Nas últimas décadas tornou-se comum que juízes e advogados opinem mais sobre aspectos práticos e profissionais de suas profissões fora do ambiente acadêmico. Vinte anos atrás, na página jurídica do Estadão era possível ler artigos do hoje desembargador José Renato Nalini falando de aspectos profissionais.
Competem eles com os tradicionais tratadistas e acadêmicos que sempre cuidaram do assunto na Universidade. Com a internet, tudo o que era discutido e tratado nas páginas de jornal passou para a rede.
Assim, pudemos ler no último domingo o artigo do Dr. Vladimir Passos de Freitas, em que falou do juiz ingênuo. Falou que as pessoas ingênuas "vêem em todos pessoas maravilhosas e seguem crendo piamente no ser humano". Por vezes, um tipo assim vira juiz. Associou isso aos mais novos, mas também abriu margem para incluir sexagenários "que permanecem impolutamente puros, em estágio de pré-adolescência, porque durante toda a vida protegeram-se das investidas da realidade"
O artigo confunde ingenuidade com imaturidade. Apesar de em certos momentos parecer que não, em outros volta para a confusão.
Por outro lado, o artigo expressa uma duríssima avaliação sobre pessoas. Todos julgam. Todos julgamos nossos colegas, as notícias do dia. O jornalista julga a opinião de um político e decide se isso cabe no noticiário. O médico julga o seu paciente e avalia se diz ou não a verdade. O juiz é alguém que julga o fato, a situação, o processo, investido pelo Estado, de acordo com a lei e seguindo as normas processuais. Devido processo legal, contraditório, direito de recurso.
O autor do artigo julgou pessoas, de forma severa e áspera. Depois, expôs fatos, com base nos fatos expostos podemos concordar ou discordar dele.
Cita casos e dá exemplos que certamente foram vistos em algum momento na vida do autor. A mini biografia ao pé do artigo fala que ele foi presidente do Tribunal Regional Federal da 4a Região. Sim, e foi corregedor do mesmo tribunal antes disso. É fácil crer ou deduzir que os exemplos sejam de casos reais.
A minha crítica ao artigo é que, ao citar casos, e traçar o tipo do juiz ingênuo, esteja o autor confundindo ingenuidade (na visão dele) com imparcialidade, com vontade de acertar. Sim, porque o juiz tem vontade e empenho para acertar, para tentar distribuir o justo para cada um. Um juiz que, por vezes, defere uma indenização milionária pode ser alguém que, dentro da avaliação possível dos autos, deferiu um pedido formulado (sim, porque deferir mais que o pedido é julgar extra petita, fora do pedido e passível de anulação). Um juiz que saí às ruas em algum momento em diligência policial pode fazer isso por provocação do delegado ou até mesmo para coibir alguma ilegalidade. Um juiz que condena muito tem seu contraponto no juiz liberal.

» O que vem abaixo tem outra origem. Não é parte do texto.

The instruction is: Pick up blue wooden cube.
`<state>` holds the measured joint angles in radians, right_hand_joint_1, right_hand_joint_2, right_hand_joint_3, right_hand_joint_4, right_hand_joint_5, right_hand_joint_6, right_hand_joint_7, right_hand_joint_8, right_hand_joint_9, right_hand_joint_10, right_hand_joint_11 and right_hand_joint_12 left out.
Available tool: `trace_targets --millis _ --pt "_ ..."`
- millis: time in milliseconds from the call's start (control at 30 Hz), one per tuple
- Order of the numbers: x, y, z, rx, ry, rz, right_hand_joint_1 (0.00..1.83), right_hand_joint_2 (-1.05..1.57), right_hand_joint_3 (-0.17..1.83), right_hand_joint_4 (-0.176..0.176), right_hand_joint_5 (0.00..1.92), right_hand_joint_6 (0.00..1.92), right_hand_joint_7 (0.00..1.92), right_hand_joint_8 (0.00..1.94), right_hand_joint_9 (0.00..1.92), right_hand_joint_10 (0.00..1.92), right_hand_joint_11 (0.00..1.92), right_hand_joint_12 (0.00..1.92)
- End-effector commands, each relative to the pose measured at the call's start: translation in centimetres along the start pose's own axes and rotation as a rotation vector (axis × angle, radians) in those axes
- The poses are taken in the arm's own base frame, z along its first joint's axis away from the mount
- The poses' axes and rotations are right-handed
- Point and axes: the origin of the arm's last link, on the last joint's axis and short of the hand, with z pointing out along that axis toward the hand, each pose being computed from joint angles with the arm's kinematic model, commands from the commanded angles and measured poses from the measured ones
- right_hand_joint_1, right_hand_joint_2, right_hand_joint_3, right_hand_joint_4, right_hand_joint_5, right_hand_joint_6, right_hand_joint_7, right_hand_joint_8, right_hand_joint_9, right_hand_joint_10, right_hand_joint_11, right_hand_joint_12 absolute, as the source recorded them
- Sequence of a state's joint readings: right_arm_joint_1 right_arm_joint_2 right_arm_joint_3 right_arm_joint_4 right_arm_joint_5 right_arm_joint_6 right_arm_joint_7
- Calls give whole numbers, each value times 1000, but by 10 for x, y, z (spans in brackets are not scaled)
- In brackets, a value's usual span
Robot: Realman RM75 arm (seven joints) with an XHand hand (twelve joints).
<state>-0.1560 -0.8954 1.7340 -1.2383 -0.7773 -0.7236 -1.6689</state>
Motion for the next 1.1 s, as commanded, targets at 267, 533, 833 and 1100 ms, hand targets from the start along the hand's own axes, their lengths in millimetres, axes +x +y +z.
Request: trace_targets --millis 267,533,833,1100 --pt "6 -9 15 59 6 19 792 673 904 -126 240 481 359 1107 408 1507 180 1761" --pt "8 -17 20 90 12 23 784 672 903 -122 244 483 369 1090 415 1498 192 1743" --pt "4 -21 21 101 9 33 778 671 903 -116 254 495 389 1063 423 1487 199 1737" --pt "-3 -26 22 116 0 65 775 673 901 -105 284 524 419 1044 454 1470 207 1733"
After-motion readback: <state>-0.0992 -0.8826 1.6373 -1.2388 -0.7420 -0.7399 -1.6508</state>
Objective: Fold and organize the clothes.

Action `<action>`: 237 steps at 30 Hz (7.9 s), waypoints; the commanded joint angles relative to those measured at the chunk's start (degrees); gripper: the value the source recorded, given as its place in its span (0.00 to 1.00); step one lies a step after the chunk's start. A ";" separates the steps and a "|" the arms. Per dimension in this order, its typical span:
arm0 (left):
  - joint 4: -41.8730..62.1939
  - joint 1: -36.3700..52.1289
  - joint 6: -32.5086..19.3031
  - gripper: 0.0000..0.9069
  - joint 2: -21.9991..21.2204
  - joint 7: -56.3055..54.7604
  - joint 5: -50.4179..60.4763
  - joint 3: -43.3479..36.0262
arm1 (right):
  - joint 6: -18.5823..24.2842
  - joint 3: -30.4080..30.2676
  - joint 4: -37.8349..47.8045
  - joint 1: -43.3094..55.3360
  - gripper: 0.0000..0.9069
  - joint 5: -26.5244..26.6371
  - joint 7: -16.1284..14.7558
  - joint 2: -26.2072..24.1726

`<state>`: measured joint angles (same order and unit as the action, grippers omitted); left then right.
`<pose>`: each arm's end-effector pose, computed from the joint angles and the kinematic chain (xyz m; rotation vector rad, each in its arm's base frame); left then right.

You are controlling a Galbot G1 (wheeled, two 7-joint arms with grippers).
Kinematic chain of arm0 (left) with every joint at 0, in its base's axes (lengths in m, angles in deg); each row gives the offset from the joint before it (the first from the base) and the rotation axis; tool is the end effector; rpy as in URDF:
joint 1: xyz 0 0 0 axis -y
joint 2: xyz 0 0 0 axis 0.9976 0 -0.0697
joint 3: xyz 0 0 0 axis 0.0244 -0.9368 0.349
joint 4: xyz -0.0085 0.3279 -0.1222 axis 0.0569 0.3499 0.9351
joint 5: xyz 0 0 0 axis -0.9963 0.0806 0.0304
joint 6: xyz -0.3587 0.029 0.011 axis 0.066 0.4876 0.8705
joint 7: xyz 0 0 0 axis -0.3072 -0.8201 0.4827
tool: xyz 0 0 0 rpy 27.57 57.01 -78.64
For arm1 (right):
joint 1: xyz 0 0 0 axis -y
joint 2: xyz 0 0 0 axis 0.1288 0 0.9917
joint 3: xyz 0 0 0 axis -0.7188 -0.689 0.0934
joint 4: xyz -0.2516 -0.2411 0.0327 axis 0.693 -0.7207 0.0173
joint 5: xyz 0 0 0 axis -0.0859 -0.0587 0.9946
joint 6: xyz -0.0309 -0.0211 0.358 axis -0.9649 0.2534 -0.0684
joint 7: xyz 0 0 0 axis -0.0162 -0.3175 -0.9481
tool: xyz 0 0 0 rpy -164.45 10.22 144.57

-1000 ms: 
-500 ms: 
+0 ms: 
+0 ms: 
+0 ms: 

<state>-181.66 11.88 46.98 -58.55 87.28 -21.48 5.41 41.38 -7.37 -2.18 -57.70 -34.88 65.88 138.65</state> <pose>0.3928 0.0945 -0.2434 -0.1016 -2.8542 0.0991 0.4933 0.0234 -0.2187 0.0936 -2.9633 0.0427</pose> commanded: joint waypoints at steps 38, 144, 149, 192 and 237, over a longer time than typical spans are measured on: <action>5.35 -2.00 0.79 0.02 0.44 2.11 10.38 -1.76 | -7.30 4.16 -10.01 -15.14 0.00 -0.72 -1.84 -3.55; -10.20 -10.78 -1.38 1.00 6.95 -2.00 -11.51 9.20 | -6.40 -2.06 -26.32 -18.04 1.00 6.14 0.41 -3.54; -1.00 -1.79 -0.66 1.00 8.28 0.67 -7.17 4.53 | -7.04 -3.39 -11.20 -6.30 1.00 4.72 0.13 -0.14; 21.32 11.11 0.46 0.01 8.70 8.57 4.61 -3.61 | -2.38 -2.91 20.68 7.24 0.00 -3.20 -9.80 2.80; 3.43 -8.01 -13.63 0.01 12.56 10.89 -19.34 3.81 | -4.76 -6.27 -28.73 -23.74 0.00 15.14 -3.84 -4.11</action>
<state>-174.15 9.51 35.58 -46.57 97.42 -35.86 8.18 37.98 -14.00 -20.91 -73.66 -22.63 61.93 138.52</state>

Certamente o artigo em comento será lido em muitos lugares e a parte ficará feliz, pensando que o juiz que lhe deu ou negou alguma coisa é "ingênuo".
Mas é certo que se pensar no interesse geral é importante, por outro lado é necessário e indispensável não esquecer do direito de quem pede. As partes desejam um juiz imparcial, que não esteja influenciado somente pelo dito interesse coletivo. Aliás, ao Estado interessa que o Direito seja bem aplicado e por juízes imparciais.
O artigo também omite (nem sempre é possível considerar todas as situações) que as decisões judiciais comportam recurso. Assim, se o juiz foi pródigo numa decisão, isso pode ser combatido no recurso ao tribunal. Se este reformar a decisão, pode ser e é bem provável que isso sirva como material de reflexão para casos futuros. O juiz pode ser ingênuo ou estar errado, mas tem sempre o desejo de acertar e ser justo.
O artigo tece considerações sobre o juiz ingênuo na vida privada e sobre certas situações de risco. São válidas, úteis e necessárias, mas são advertências feitas nos cursos de iniciação funcional e repetidas com certa insistência. Pode ser que o autor tenha visto casos assim, mas também poderá dizer, por outro lado, que não constituem a regra.